BACKGROUND : Endoscopic vacuum therapy (EVT) is a novel treatment for esophageal perforations. This study aimed to describe initial experience with EVT of esophageal perforations due to iatrogenic cause, Boerhaave syndrome, or other perforations not related to prior upper gastrointestinal surgery. METHODS : Data from patients treated with EVT for esophageal perforation at five hospitals in three European countries, between January 2018 and October 2021, were retrospectively collected. The primary end point was successful defect closure by EVT, with or without the use of other endoscopic treatment modalities. Secondary end points included mortality and adverse events. RESULTS : 27 patients were included (median age 71 years). The success rate was 89 % (24/27, 95 %CI 77-100).

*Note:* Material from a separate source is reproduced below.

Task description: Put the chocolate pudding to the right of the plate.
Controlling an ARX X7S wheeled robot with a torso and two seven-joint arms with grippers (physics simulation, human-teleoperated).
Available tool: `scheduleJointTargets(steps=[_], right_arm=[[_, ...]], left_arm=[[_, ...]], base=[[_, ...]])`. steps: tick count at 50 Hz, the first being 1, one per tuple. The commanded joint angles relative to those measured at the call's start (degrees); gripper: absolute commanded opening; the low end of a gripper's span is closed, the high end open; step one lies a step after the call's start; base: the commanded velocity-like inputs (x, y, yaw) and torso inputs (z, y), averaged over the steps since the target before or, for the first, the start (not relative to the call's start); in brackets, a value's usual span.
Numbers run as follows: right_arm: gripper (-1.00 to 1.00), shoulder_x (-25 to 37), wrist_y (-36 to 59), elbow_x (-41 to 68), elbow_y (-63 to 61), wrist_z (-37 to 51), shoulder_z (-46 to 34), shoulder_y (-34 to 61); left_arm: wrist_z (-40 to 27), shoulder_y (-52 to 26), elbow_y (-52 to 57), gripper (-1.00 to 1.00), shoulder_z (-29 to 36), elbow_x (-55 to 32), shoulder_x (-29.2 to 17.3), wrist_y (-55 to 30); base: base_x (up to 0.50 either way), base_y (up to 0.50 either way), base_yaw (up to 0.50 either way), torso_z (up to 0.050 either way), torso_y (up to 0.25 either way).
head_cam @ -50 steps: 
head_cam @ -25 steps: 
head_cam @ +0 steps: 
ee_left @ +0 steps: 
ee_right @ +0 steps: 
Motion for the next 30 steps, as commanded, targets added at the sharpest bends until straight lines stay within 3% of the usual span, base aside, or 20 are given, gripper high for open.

EVT failed in three patients: two deceased during EVT (septic embolic stroke, pulmonary embolism) and one underwent esophagectomy due to a persisting defect. Two adverse events occurred: one iatrogenic defect expansion during sponge exchange and one hemorrhage during sponge removal. Median treatment duration was 12 days (interquartile range [IQR] 6-16) with 1 sponge exchange (IQR 1-3). CONCLUSION : EVT is a promising organ-preserving treatment for esophageal perforations, with a success rate of 89 %. More experience with the technique and indications will likely improve success rates.